In the Christmas vacation of 1962, I volunteered to spend some time in a fishing trawler. I was sent through deep snow to Lowestoft on Boxing Day and joined the MT Hazlehead for two weeks’ fishing in the North Sea – eight days of which were Force 8 or more! Even in 1962, the bed of the North Sea was severely polluted. I was left with the impressions of an antiquated UK fishing industry and the arduous life of our fishermen.
I have covered little of my naval career but will end with one of the most significant opportunities of my life. I was serving in HMS Cambrian (having taken over from Anthony Wheatley) in the Far East. We were visiting the island of Penang. The ship’s Education Officer, Taff, a chum, Chris, and I all played in the ship’s rugby team and we were off on a ‘run ashore’. Taff told me that his current quarterly education return was thin – why didn’t I begin a correspondence course?

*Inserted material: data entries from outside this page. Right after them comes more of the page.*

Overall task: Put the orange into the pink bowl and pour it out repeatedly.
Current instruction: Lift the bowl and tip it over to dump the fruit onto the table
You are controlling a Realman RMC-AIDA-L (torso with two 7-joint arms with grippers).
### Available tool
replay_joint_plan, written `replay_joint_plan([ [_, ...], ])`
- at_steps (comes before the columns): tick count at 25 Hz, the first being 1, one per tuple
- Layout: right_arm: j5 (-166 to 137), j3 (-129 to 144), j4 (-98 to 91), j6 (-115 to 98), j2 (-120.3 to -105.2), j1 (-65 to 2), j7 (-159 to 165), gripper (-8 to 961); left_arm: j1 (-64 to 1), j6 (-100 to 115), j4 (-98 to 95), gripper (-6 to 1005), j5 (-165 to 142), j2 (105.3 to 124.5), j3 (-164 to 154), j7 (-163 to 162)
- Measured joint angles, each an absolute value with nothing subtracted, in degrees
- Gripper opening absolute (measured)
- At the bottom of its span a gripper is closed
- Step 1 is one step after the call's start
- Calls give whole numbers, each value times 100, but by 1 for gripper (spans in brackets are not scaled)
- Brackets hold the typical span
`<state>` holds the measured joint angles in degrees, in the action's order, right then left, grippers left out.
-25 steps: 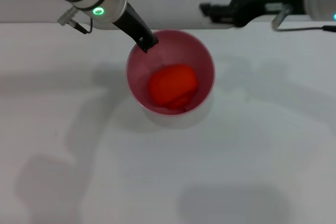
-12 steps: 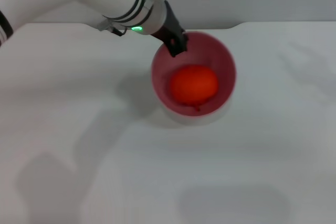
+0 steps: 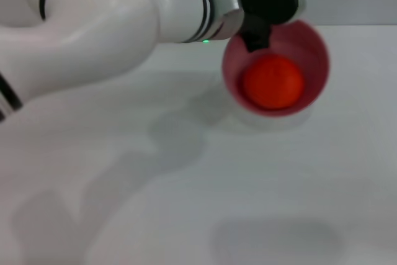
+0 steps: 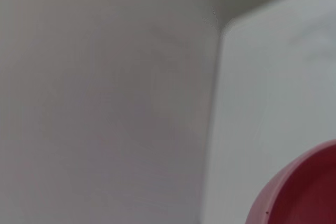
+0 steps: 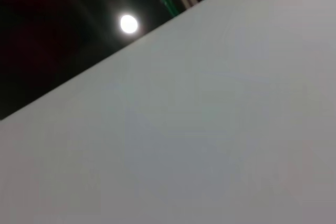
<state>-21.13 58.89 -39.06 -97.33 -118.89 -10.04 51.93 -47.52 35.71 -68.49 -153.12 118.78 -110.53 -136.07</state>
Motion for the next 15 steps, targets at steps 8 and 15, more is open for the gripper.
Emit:
replay_joint_plan([
  [8,-2091,5899,-3774,-10239,-11881,-1059,5223,549,-4093,990,-6820,43,-15362,11880,-11858,-13553],
  [15,-2078,5957,-3759,-10392,-11886,-1071,5263,548,-3807,-590,-6522,43,-15365,11881,-12304,-13512],
])
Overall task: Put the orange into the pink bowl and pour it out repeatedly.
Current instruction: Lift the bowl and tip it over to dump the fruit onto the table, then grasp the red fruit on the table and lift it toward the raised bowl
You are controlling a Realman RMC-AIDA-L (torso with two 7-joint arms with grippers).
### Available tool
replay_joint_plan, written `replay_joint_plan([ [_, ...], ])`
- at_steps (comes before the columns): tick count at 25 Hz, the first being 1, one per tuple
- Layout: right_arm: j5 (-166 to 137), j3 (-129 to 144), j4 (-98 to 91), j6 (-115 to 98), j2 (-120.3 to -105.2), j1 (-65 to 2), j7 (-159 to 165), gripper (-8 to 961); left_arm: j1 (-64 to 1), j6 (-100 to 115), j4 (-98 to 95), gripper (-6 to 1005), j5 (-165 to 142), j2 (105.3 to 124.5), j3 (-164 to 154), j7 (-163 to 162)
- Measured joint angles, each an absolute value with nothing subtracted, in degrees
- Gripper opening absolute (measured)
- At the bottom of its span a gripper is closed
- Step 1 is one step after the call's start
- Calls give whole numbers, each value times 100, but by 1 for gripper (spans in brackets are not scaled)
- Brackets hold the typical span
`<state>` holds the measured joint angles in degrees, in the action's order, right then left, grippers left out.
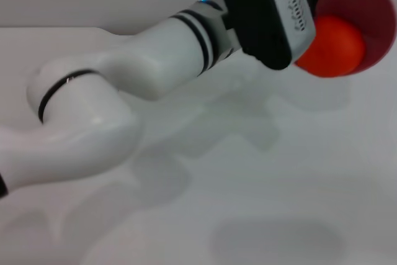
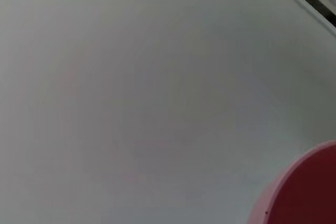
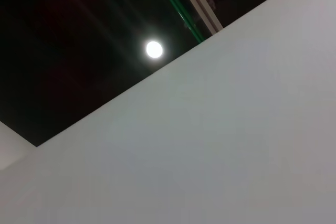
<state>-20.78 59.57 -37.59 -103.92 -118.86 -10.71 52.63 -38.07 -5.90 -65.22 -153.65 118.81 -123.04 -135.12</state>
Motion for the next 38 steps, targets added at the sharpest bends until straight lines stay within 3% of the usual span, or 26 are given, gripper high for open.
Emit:
replay_joint_plan([
  [24,-2073,6032,-3708,-10486,-11882,-1182,5380,547,-3181,-3455,-6042,43,-15328,11880,-12832,-13364],
  [38,-2039,6028,-3709,-10547,-11887,-1205,5387,546,-3334,-2557,-6223,43,-15200,11814,-12583,-14206],
])
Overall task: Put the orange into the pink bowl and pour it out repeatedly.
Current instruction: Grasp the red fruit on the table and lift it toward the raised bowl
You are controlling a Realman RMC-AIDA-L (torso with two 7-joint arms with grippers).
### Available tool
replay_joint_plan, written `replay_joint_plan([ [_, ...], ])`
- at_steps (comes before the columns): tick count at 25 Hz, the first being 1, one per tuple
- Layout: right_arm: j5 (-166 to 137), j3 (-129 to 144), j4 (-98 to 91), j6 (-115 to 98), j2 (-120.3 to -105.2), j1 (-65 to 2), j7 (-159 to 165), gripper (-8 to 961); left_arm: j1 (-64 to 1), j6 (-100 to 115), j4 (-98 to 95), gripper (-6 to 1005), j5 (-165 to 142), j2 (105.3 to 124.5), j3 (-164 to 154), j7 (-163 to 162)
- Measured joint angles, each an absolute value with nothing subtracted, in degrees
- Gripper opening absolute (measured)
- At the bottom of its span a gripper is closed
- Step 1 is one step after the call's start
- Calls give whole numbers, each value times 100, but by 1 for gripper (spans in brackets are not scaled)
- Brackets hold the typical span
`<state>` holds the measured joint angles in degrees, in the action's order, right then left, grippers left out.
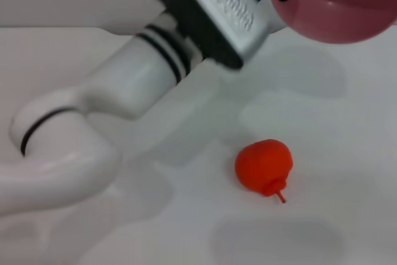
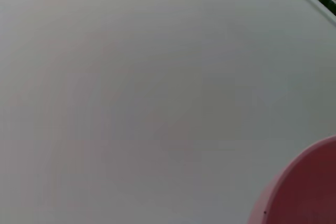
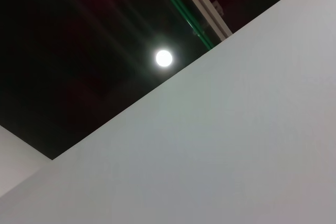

I claimed to be too busy. He pushed, and after browsing his courses catalogue, I did agree to begin an O-level biology course, having been unable to combine Biology with Maths, Physics etc at school. My application soon bounced back as not permitted, because the course required access to live specimens. Taff asked me to think again. I mentioned my interest in Russian. Chris had done O-level Russian at school and offered his help. I applied and so began a correspondence course. Before long, I left HMS Cambrian and was posted to Aberporth to fire Seaslug surface-to-air missiles at targets over Cardigan Bay – the last phase of the missile’s development. While there, I met a former RAF Russian interpreter/teacher, who offered to help me and then I saw a Defence Council Instruction (DCI), which called for volunteers to learn one of four ‘difficult’ languages – Russian, Chinese, Arabic and Japanese. I applied, and others supported my application. The appointer rang me: ‘I have your application. This coming September we are due to place one engineer officer on the Russian interpreter course. We only do this once every seven years, and you are the only volunteer’!
I studied Russian for 17 months at the Army School of Education, then with a Russian émigré family in Paris. I qualified. In July 1970 I joined the British Embassy in Moscow. I had a memorable 15 months in the Soviet Union and Poland before being expelled in October 1971. Expulsion felt like the shutters coming down, but the Soviet Union collapsed in 1991 and my life has been enormously enriched by learning Russian. I worked on a Humanitarian programme in the Russian Far East and Eastern Siberia. I worked for a while in Ukraine with the British Executive Service Overseas. I have worked for two aviation companies – one involved working in the Ilyushin factory in Tashkent and, in another, I was the TU 144 supersonic flight trials manager, before it was decided that Concorde and the TU 144 were both much too noisy for the world’s airports. A language skill as well as a chance to explore the rich arts, literature, music and culture of Russia!
One of my chief post-naval occupations has been with a charity, Child Health International, whose principal aim has been the improvement of cystic fibrosis healthcare in the countries of Central and Eastern Europe, including Russia, Ukraine, Moldova and the Baltic states. In most of these countries, Russian has been a viable working language.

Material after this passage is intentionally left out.